La cara de Richard se suavizó, un raro momento de simpatía cruzando su expresión. —¿Estás seguro de que es ella?
—No hay duda —dije con firmeza—. Su rostro, su aura… es ella, Richard. La reconocería en cualquier lugar.
Él asintió lentamente, su expresión pensativa. —¿Y Snow Zephyr? ¿Es su pareja?
Solté una risa amarga. —Sí, bueno no. No realmente. Técnicamente, no son pareja, solo marido y mujer. Él la ha reclamado. Sin embargo, cada fibra de mi ser grita que ella estaba destinada a ser mía.
Richard se acercó más, colocando una mano en mi hombro. —Kaid, estás entrando en un territorio peligroso. El vínculo de pareja es sagrado. No puedes desafiarlo—no sin graves consecuencias.
—Sé eso —respondí airado, quitándole la mano—. ¿Pero crees que es fácil quedarme al margen y no hacer nada? Ver a la persona por la que he esperado toda mi vida en brazos de otro.
—Kaid…
—La siento, Richard —continué, mi voz creciendo más fuerte—. El vínculo entre nosotros. Es tenue, pero está allí. Ella me fue prometida, y no dejaré que algún Alfa de hombres lobo tome lo que es mío.
Los ojos de Richard se oscurecieron, su tono volviéndose serio. —Estás jugando con fuego. Snow Zephyr no es un Alfa cualquiera, y Zara… ella no es una mujer ordinaria. Si sigues este camino, arriesgas la guerra—no solo con él, sino con toda su manada.
Sabía que tenía razón, pero el lobo dentro de mí era implacable. Rasguñaba mi mente, exigiendo que hiciera algo, cualquier cosa, para traerla de vuelta a mí.

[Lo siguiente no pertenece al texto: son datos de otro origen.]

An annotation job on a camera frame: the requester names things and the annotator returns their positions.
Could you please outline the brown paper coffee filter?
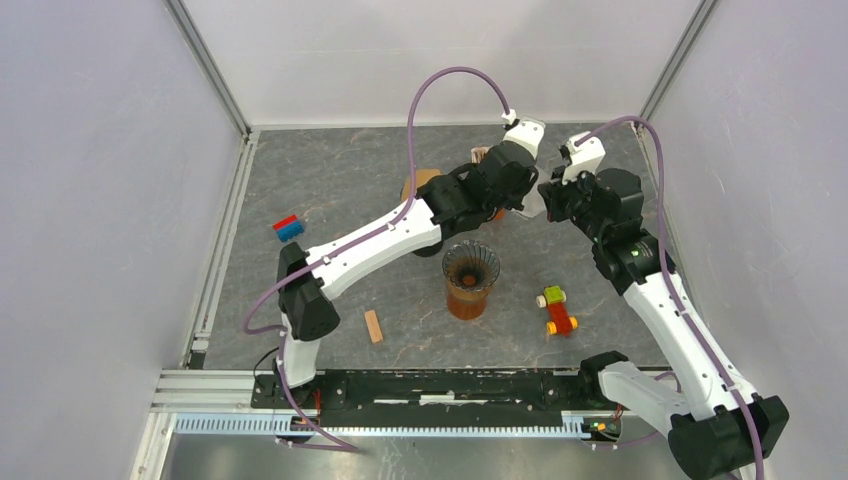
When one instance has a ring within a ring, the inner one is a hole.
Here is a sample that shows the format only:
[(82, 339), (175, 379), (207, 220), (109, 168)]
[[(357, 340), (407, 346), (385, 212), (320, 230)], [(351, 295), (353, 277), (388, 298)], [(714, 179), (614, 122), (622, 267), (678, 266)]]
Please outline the brown paper coffee filter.
[(415, 182), (412, 182), (411, 177), (406, 179), (400, 193), (400, 200), (405, 202), (410, 196), (415, 196), (420, 187), (441, 174), (440, 169), (417, 169), (415, 171)]

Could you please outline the orange glass carafe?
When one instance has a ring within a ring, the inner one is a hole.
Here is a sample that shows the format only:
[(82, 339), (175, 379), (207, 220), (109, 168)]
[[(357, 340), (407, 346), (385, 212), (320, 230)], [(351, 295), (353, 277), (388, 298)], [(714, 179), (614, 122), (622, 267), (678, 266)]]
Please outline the orange glass carafe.
[(471, 297), (459, 296), (449, 292), (446, 305), (449, 312), (459, 320), (473, 320), (480, 317), (487, 306), (488, 292), (476, 292)]

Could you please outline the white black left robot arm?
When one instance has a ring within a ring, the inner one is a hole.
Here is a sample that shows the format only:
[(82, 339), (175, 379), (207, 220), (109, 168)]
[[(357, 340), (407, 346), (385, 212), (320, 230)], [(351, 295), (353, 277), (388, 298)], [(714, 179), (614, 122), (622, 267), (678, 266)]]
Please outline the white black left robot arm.
[(320, 341), (340, 323), (333, 302), (350, 286), (408, 253), (438, 251), (446, 240), (478, 229), (500, 210), (522, 209), (538, 177), (538, 149), (503, 140), (481, 162), (431, 178), (410, 203), (345, 237), (309, 250), (285, 247), (279, 261), (284, 332), (278, 397), (295, 408), (312, 399)]

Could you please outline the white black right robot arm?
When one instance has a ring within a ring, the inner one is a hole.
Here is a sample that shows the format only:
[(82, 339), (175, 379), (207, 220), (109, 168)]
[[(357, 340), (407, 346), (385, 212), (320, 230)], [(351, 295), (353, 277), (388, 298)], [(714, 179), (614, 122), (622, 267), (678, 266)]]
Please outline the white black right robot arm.
[(763, 472), (789, 411), (740, 374), (695, 311), (667, 251), (642, 226), (640, 177), (619, 168), (568, 176), (558, 167), (538, 191), (549, 221), (570, 221), (591, 241), (596, 268), (648, 327), (680, 383), (667, 387), (610, 351), (581, 362), (580, 400), (638, 415), (691, 479), (747, 465)]

—No puedo dejarlo pasar —dije finalmente, mi voz acerada con determinación—. No la dejaré ir.
Richard suspiró pesadamente, sus hombros cayendo. —Entonces será mejor que te prepares para lo que viene. Porque esto no terminará sin derramamiento de sangre.

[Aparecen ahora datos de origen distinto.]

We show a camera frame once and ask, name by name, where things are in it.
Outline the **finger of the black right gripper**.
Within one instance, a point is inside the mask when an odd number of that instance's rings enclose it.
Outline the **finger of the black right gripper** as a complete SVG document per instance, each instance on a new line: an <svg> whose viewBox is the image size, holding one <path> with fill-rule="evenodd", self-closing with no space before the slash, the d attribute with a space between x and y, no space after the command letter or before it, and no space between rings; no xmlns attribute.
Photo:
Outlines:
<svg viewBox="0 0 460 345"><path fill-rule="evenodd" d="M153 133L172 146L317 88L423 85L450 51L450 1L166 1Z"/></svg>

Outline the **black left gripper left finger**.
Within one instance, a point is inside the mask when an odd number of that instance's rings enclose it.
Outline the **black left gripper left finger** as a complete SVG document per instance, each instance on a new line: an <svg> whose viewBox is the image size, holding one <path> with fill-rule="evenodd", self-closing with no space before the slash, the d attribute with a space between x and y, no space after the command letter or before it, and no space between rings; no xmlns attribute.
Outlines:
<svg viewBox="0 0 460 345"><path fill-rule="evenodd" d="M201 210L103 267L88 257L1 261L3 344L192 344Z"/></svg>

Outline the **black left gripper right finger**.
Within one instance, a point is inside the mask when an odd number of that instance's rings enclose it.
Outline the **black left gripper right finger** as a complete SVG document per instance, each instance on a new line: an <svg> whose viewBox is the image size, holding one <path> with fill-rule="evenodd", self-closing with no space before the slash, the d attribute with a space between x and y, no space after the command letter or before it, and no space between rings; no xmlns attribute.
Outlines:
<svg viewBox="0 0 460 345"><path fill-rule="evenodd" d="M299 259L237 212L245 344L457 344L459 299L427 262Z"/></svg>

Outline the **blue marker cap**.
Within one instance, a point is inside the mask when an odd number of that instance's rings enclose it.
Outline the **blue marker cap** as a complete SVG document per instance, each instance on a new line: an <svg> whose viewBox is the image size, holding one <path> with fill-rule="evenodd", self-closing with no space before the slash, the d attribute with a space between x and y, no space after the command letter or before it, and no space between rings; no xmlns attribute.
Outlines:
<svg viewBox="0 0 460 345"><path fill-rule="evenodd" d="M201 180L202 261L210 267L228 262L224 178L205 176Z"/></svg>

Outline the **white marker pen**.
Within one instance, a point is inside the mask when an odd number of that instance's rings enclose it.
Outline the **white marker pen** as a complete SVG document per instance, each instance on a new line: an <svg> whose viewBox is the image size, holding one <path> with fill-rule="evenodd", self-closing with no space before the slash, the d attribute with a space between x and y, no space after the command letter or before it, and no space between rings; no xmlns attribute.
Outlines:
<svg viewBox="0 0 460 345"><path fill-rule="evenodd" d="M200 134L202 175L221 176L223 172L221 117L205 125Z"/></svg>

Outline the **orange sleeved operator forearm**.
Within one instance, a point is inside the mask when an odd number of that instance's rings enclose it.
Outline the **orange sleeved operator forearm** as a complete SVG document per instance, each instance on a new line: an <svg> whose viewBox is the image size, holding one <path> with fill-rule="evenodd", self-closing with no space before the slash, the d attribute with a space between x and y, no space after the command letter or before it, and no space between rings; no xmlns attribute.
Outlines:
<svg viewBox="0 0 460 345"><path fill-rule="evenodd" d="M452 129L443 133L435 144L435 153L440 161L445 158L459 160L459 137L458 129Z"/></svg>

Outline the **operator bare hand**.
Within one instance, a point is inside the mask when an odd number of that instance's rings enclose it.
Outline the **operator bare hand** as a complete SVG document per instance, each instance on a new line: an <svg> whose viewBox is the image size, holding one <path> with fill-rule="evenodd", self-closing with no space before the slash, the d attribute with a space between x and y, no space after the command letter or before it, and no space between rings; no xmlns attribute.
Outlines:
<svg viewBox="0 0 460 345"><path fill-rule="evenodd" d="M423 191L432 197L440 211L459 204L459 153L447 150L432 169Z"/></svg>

—He estado preparándome toda mi vida —respondí fríamente, volviendo a mirar por la ventana—. Y no tengo miedo de luchar por lo que es mío.

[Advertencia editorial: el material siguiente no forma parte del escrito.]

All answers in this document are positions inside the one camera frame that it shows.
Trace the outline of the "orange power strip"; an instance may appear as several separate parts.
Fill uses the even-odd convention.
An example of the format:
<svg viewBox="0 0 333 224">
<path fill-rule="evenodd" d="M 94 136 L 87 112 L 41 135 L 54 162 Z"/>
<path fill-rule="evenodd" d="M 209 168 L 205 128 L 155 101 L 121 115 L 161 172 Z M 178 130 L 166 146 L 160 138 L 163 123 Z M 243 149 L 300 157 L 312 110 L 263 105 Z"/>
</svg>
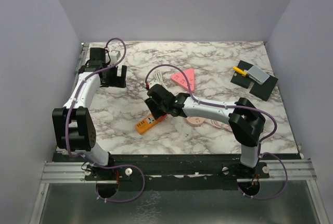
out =
<svg viewBox="0 0 333 224">
<path fill-rule="evenodd" d="M 146 118 L 144 118 L 143 120 L 141 120 L 140 122 L 138 122 L 135 125 L 136 131 L 140 135 L 142 135 L 142 134 L 146 133 L 148 130 L 150 130 L 151 128 L 153 128 L 155 125 L 162 122 L 166 117 L 167 117 L 167 115 L 164 115 L 164 116 L 159 117 L 158 119 L 155 119 L 153 117 L 153 115 L 150 114 L 149 116 L 147 116 Z"/>
</svg>

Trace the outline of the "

Richard me observó un momento más antes de asentir. —Entonces estaré a tu lado, Kaid. Pase lo que pase.
Al salir de la habitación, la puerta haciendo clic al cerrarse detrás de él, me quedé solo una vez más, mirando hacia la noche.
El rostro de Zara permanecía en mi mente, su sonrisa inquietante y hermosa.
—Me fuiste prometida —susurré a la habitación vacía—. Y te tendré.